THE INPUT:
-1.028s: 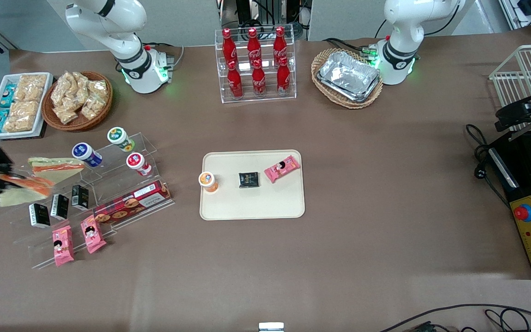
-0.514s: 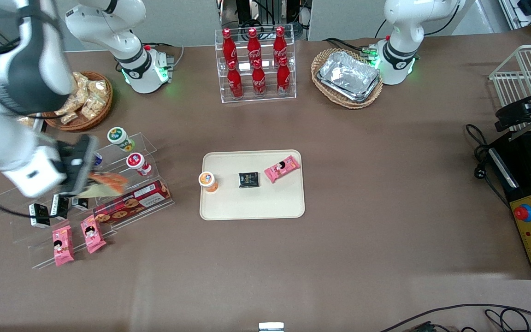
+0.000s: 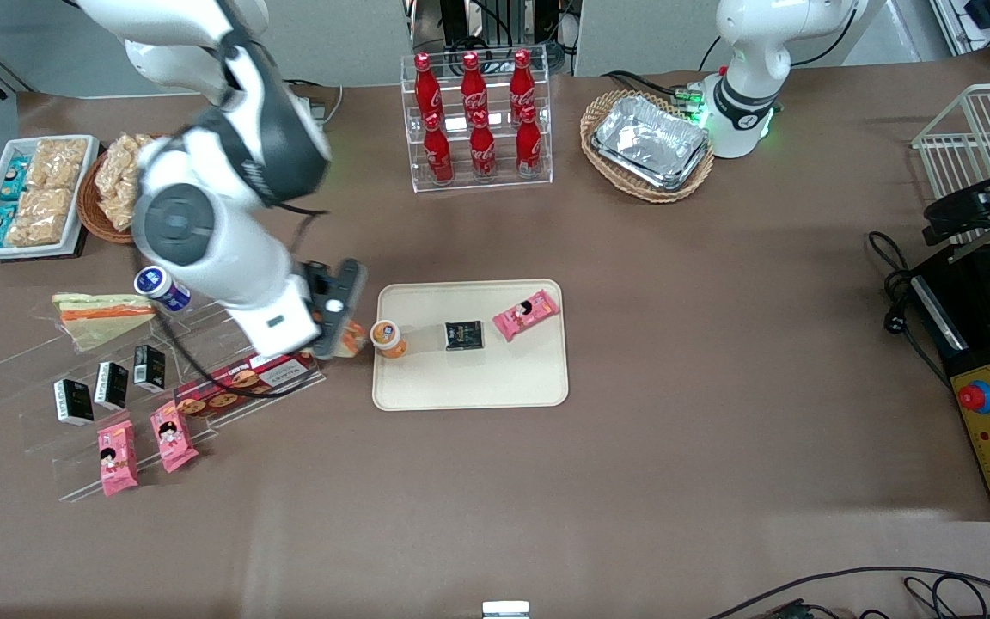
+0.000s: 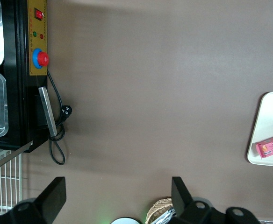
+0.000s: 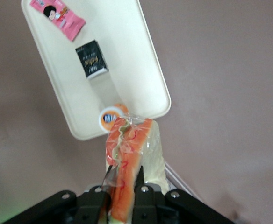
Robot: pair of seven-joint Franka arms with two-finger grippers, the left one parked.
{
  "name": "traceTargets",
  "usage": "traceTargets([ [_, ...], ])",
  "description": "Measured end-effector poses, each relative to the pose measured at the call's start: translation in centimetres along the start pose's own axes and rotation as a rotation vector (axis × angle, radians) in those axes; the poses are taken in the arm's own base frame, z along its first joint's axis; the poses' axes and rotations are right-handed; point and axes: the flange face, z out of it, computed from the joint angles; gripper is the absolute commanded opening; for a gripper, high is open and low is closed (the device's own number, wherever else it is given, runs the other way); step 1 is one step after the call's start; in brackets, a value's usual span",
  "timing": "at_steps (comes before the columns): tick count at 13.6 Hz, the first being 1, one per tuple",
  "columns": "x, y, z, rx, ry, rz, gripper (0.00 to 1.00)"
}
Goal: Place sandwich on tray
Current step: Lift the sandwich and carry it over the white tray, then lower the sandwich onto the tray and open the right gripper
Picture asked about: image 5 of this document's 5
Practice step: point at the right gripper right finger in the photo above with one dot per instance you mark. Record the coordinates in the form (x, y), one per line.
(145, 198)

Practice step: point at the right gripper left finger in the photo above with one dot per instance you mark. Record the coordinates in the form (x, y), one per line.
(92, 203)

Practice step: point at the triangle sandwich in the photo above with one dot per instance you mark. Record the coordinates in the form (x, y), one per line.
(127, 149)

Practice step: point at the cream plastic serving tray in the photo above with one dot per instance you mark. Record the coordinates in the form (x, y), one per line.
(127, 46)

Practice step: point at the orange lid yogurt cup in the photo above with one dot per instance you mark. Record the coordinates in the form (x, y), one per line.
(108, 117)

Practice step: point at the black snack packet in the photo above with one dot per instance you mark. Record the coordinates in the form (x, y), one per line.
(92, 59)

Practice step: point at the pink cartoon snack packet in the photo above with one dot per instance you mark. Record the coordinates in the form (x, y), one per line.
(61, 16)

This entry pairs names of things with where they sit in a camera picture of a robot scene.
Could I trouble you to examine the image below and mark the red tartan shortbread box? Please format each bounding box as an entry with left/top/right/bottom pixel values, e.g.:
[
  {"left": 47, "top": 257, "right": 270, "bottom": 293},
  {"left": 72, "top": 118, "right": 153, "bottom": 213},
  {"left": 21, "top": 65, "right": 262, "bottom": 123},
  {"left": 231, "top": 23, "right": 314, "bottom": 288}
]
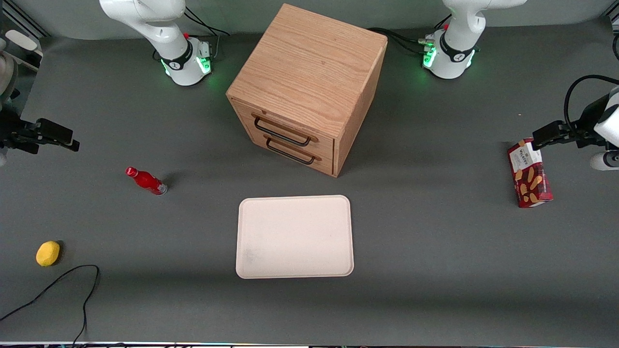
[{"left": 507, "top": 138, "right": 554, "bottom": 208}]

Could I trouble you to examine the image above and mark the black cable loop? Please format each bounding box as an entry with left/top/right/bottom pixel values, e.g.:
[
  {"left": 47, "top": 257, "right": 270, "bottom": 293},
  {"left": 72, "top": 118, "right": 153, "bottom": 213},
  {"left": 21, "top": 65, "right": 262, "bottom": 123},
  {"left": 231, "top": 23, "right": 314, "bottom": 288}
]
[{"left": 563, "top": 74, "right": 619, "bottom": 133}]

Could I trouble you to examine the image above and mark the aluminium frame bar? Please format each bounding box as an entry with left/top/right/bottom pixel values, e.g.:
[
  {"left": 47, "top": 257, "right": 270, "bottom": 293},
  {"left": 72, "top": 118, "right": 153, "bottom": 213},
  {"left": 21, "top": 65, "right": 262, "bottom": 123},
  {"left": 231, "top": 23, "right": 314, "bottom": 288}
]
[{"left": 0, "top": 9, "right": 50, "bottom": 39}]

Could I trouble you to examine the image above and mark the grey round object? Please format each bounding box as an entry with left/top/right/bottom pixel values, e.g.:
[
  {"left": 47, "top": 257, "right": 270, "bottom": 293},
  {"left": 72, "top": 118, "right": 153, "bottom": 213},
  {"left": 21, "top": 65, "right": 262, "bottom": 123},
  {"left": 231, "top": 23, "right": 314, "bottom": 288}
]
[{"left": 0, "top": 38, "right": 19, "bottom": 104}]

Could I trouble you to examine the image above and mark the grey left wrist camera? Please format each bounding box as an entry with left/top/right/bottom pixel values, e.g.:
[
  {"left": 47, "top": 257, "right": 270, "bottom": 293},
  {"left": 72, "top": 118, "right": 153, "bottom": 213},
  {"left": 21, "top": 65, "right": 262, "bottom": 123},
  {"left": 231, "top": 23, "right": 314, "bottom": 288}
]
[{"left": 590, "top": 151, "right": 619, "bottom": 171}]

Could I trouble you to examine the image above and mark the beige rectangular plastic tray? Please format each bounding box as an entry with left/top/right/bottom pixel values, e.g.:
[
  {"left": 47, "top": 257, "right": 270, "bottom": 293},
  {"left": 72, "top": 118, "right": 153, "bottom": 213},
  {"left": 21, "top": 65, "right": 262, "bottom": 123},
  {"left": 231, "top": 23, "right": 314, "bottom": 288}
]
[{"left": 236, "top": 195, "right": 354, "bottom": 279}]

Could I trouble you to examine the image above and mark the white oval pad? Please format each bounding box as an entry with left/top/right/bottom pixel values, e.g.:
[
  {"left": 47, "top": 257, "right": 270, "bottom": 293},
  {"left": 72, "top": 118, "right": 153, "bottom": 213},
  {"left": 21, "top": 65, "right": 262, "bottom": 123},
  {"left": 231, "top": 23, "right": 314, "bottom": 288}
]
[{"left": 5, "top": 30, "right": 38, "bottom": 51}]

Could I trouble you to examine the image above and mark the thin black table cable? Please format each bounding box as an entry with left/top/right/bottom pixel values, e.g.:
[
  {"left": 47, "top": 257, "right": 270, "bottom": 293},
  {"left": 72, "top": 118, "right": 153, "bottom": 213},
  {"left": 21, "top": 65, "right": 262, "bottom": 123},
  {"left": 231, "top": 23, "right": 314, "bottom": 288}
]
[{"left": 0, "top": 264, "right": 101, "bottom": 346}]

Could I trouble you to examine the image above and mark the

YOUR TASK:
Please copy each line of the records above that holds the word "camera".

SOLUTION TO THIS PROBLEM:
This entry pairs names of things with where they sit in a camera picture of a robot scene.
Could I trouble you to examine the image above and mark the grey left wrist camera? Please format each bounding box as an entry with left/top/right/bottom pixel values, e.g.:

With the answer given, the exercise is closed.